• **TASK INSTRUCTIONS**: Within the records below, find the line with "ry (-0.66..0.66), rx" and the line with "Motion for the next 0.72", then reproduce exactly those two lines and all lines between them, without any picture.

• **DATASET RECORDS**:
>>>
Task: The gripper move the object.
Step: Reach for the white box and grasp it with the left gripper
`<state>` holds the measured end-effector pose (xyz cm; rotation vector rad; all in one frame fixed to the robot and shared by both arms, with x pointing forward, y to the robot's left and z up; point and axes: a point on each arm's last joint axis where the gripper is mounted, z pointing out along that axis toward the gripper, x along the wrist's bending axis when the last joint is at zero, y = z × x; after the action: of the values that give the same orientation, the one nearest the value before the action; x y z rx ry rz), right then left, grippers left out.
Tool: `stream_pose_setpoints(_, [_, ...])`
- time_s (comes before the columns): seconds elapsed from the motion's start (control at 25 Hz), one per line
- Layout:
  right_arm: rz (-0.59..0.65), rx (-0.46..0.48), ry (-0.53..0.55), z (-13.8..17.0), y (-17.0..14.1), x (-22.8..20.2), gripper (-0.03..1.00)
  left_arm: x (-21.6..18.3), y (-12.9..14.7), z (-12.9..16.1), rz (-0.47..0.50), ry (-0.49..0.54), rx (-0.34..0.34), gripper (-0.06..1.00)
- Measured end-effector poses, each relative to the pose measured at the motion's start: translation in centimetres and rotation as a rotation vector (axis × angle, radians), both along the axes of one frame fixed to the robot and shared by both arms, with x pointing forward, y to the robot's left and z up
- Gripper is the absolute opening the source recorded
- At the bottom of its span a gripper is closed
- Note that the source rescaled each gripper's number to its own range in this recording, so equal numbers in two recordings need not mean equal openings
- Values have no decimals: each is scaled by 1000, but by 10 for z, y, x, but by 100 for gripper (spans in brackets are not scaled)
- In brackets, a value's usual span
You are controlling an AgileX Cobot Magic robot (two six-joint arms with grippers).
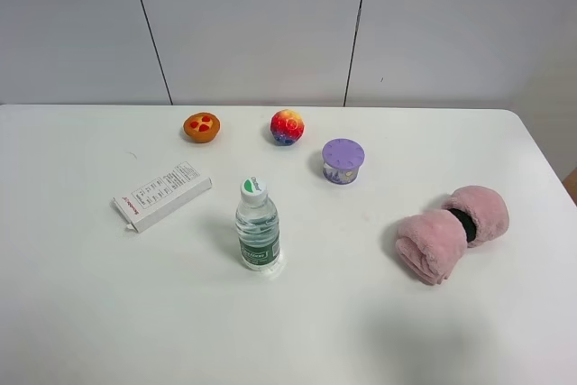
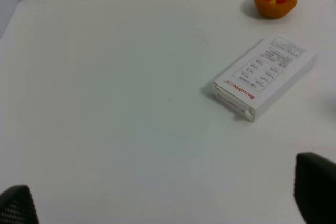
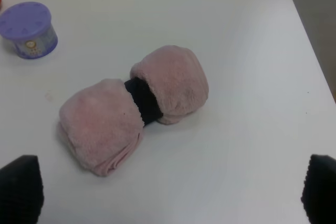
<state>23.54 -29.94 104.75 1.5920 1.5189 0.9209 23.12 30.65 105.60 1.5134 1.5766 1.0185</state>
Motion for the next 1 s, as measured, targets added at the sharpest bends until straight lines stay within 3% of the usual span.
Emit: stream_pose_setpoints(1.0, [0, 0, 0, 0, 0, 0, 100, 0, 0, 0, 0, 0, 0, 99])
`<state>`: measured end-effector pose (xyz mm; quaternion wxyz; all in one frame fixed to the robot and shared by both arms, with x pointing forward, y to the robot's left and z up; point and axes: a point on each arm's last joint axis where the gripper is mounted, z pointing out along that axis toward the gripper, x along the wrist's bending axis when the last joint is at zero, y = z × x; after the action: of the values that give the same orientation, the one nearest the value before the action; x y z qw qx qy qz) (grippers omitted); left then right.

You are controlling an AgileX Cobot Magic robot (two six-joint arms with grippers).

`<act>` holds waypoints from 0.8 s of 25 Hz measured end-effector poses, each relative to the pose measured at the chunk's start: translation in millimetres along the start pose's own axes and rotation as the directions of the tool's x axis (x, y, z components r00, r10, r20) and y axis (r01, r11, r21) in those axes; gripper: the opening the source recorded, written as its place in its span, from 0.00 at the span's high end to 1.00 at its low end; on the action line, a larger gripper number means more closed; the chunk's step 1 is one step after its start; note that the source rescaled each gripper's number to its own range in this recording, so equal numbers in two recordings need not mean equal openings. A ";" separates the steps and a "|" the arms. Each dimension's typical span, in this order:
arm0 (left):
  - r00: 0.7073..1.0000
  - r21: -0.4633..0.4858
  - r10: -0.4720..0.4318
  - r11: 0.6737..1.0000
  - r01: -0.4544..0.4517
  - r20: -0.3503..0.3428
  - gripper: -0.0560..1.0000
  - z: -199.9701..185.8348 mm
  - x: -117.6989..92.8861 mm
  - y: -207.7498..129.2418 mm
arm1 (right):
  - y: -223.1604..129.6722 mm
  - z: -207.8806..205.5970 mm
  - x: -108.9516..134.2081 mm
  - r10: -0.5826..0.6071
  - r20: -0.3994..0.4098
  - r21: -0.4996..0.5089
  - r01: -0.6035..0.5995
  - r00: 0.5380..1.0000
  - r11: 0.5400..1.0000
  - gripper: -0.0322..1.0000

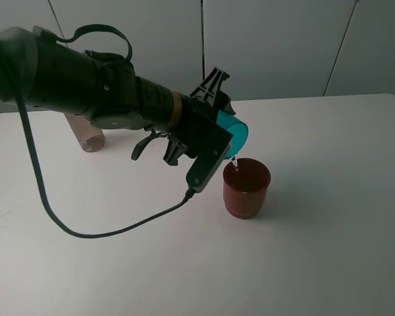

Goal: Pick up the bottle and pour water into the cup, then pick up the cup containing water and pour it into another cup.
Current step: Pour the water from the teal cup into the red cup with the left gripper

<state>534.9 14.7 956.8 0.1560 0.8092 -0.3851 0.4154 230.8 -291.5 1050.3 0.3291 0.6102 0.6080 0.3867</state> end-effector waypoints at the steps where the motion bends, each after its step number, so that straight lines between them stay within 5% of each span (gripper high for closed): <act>1: 1.000 -0.003 0.014 1.000 -0.014 -0.004 0.89 0.0 0.3 0.3 | 0.0 0.0 0.0 0.000 0.000 0.000 0.000 1.000 1.000 0.93; 20: 0.982 -0.048 0.151 0.986 -0.157 -0.114 0.89 -4.3 22.6 12.5 | 0.0 0.0 0.0 -0.007 0.000 0.000 0.007 1.000 1.000 0.97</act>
<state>531.2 -2.2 976.4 0.1672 0.7481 -0.4490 0.4590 230.8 -291.5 1050.3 0.3305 0.6081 0.6101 0.3856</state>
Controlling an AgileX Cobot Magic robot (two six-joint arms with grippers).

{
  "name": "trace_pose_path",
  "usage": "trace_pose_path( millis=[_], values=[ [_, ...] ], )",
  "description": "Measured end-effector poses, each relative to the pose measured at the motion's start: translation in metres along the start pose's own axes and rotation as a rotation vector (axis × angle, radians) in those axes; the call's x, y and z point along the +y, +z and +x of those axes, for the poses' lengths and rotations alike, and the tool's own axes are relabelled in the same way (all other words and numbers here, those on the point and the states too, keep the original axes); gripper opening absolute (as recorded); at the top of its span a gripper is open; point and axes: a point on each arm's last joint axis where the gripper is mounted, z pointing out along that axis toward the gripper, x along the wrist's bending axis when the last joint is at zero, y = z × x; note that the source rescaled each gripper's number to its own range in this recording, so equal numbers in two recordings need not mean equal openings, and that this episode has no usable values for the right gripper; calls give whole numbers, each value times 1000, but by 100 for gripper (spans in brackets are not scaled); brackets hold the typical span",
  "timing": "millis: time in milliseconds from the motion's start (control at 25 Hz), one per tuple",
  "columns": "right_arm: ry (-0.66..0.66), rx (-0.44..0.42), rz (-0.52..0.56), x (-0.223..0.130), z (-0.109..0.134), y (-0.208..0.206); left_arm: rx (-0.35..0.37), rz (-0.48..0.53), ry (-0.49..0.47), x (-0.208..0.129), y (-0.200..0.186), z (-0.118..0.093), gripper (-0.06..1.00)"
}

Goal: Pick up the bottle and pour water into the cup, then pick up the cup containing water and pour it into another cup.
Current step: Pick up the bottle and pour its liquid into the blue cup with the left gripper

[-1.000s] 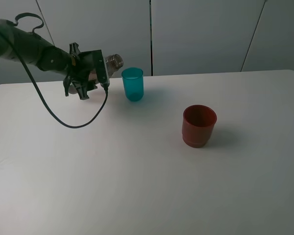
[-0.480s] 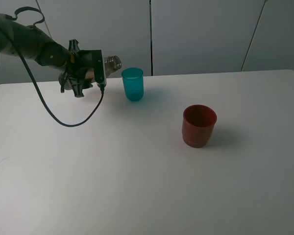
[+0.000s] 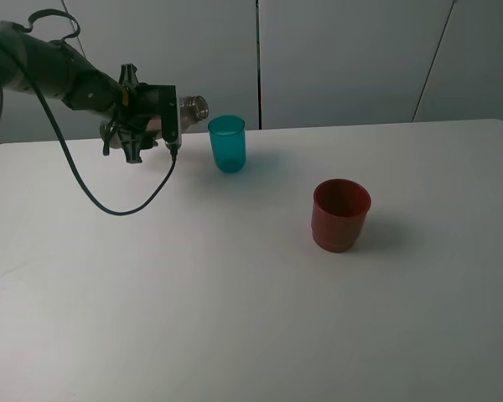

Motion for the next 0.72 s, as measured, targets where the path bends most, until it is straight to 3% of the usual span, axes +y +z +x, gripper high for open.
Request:
trace_pose_path(
  millis=[720],
  values=[
    [0, 0, 0, 0, 0, 0, 16, 46, 76, 17, -3, 14, 3]
  ],
)
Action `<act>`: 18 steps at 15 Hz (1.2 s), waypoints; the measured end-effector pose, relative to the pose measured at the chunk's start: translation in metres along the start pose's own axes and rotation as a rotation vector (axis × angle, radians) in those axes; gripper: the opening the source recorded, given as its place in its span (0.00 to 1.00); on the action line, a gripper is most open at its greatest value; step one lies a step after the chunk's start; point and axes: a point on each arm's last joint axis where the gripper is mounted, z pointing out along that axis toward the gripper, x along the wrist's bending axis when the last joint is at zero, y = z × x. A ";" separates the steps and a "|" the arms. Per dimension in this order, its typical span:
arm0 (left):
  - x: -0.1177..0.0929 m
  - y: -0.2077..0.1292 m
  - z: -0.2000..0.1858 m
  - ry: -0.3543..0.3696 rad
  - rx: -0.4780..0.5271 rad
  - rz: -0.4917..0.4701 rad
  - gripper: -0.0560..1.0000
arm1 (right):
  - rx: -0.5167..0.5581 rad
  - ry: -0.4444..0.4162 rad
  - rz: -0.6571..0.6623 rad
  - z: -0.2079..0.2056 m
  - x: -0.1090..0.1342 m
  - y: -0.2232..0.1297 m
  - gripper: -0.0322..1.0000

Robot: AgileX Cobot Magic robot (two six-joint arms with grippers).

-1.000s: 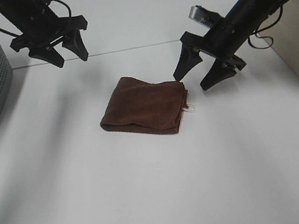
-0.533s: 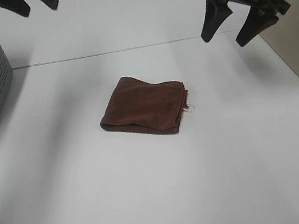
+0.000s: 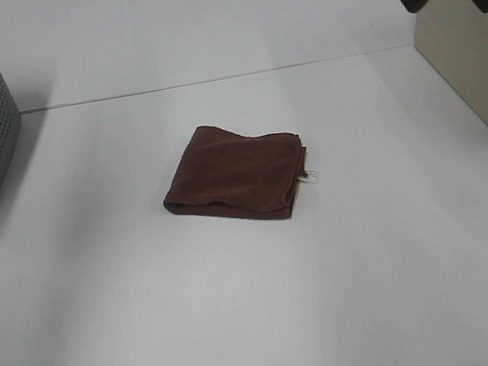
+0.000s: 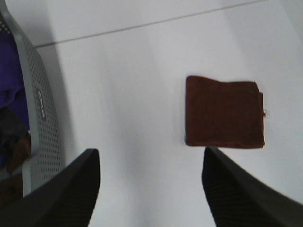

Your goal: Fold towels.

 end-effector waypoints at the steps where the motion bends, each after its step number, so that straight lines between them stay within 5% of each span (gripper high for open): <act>1: 0.000 -0.020 -0.012 0.002 0.022 -0.003 0.62 | 0.011 -0.011 -0.002 -0.005 0.002 -0.017 0.76; 9: 0.007 -0.201 -0.058 0.019 0.148 -0.012 0.62 | 0.060 -0.084 0.056 0.009 0.003 -0.163 0.76; 13: 0.014 -0.298 -0.075 0.045 0.019 0.012 0.62 | -0.013 -0.197 0.063 0.018 -0.003 -0.240 0.76; 18: 0.015 -0.334 -0.074 0.029 -0.112 0.071 0.62 | -0.278 -0.206 -0.029 -0.006 0.008 -0.274 0.76</act>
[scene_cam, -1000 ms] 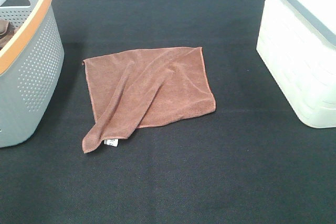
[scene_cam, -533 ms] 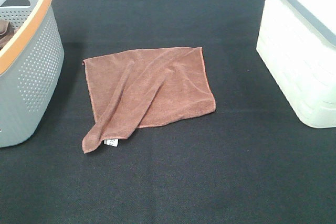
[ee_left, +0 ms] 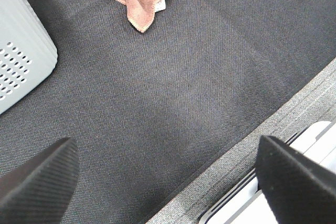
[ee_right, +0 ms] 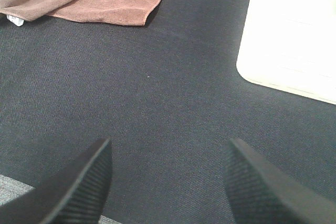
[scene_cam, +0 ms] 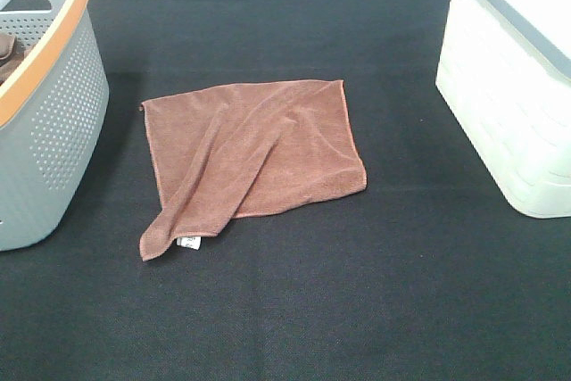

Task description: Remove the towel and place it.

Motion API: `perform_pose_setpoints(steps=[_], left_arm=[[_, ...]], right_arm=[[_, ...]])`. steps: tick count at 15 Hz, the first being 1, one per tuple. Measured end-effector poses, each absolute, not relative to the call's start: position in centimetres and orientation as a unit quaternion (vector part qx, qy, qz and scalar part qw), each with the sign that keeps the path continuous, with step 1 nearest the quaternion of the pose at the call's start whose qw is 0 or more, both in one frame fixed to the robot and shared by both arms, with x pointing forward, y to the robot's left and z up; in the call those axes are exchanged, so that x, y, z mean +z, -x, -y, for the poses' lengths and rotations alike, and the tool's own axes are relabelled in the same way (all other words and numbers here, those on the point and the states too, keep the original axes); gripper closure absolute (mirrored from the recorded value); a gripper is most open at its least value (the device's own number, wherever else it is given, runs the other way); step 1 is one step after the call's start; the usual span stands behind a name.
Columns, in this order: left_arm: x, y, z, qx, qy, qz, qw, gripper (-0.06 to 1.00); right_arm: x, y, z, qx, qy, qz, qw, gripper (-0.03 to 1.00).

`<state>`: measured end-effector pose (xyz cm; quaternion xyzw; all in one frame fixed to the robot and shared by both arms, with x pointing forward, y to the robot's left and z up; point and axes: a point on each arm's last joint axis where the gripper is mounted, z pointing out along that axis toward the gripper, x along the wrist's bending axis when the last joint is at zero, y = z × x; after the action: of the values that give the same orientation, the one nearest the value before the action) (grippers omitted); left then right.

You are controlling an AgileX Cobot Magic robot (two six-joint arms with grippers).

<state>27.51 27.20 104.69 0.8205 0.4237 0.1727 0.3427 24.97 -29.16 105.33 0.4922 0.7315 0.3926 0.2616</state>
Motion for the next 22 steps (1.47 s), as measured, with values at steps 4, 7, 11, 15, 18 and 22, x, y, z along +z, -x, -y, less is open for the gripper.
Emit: perform_pose_setpoints(steps=[4,7,11,15,18,22], left_arm=[[104.7,-27.9,-27.7,0.197,-0.787,-0.483,0.33,0.08],[104.9,-27.6,-28.9,0.253,-0.713,-0.571,0.318,0.08],[105.3,-25.4,-29.1,0.314,-0.672,-0.57,0.354,0.08],[105.4,-23.3,-29.2,0.358,-0.65,-0.545,0.391,0.08],[105.4,-23.3,-29.2,0.358,-0.65,-0.545,0.391,0.08],[105.4,-23.3,-29.2,0.358,-0.65,-0.545,0.391,0.08]], right_arm=[[105.3,-25.0,29.2,0.382,-0.521,-0.711,0.277,0.37],[105.3,-25.2,29.5,0.35,-0.595,-0.651,0.316,0.37],[105.3,-25.2,29.6,0.337,-0.622,-0.625,0.33,0.37],[105.3,-23.5,29.6,0.369,-0.603,-0.605,0.366,0.37],[105.3,-23.3,29.6,0.373,-0.6,-0.603,0.37,0.37],[105.3,-23.3,29.6,0.373,-0.6,-0.603,0.37,0.37]])
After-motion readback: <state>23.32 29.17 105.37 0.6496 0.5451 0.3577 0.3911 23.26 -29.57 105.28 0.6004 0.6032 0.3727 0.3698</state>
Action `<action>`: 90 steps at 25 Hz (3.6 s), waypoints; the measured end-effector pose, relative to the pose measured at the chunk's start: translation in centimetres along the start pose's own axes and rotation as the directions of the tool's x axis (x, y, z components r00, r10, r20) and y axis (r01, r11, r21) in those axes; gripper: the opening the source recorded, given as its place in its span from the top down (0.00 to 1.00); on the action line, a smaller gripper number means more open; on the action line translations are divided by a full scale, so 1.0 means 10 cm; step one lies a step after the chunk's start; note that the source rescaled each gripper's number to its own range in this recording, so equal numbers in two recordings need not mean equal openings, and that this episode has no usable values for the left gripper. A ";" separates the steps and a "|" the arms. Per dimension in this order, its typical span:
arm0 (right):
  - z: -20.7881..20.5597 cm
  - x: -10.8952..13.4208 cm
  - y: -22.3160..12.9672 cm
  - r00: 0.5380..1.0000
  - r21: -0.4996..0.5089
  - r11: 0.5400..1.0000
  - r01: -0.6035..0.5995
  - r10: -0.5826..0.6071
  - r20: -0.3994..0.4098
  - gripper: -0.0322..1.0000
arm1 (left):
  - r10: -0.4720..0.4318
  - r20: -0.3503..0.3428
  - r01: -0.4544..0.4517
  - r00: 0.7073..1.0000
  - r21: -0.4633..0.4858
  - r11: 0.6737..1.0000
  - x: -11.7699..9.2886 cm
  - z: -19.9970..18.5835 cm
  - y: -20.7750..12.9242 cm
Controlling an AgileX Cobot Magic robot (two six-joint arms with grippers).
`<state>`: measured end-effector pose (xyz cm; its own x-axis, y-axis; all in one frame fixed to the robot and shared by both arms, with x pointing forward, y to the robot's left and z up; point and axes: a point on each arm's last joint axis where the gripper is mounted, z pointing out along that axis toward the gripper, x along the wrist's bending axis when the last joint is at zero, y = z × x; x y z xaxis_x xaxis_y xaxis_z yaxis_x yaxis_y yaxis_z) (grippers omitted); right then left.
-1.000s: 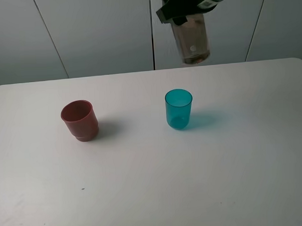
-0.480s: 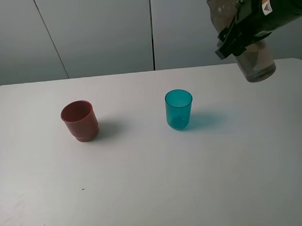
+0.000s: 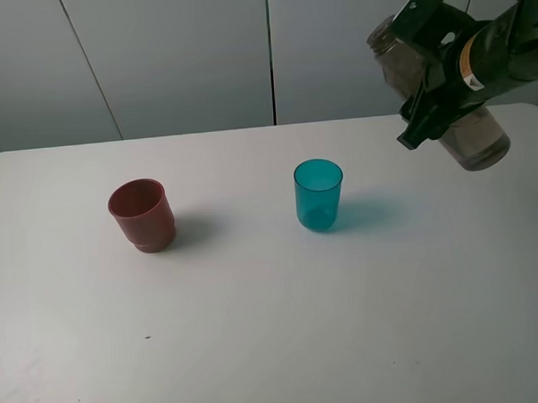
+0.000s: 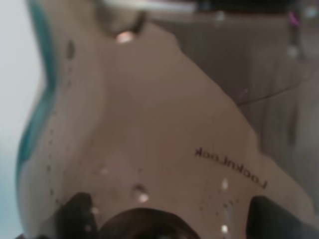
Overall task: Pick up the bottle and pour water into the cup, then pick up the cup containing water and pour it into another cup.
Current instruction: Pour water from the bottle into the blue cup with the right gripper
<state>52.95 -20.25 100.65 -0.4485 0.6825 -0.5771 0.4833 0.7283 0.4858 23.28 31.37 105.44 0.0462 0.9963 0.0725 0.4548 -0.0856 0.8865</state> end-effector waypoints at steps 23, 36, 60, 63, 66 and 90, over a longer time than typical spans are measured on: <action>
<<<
• **WRITTEN ANSWER**:
  "columns": "right_arm: ry (-0.66..0.66), rx (-0.44..0.42), rz (-0.52..0.56), x (-0.223..0.130), z (-0.109..0.134), y (-0.208..0.206); left_arm: rx (-0.35..0.37), rz (-0.48..0.53), ry (-0.49..0.47), x (-0.208..0.129), y (-0.200..0.186), z (-0.118..0.093), gripper (-0.06..1.00)"
}

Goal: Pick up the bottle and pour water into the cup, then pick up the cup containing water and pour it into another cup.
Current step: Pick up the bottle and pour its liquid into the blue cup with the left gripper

[-1.000s] 
[-0.480s] 
[+0.000s] 

Motion for the next 0.72 s, as measured, targets where the path bends most, until it is straight to 3% of the usual span, axes +y +z +x, gripper high for open.

No other output is expected for this exercise.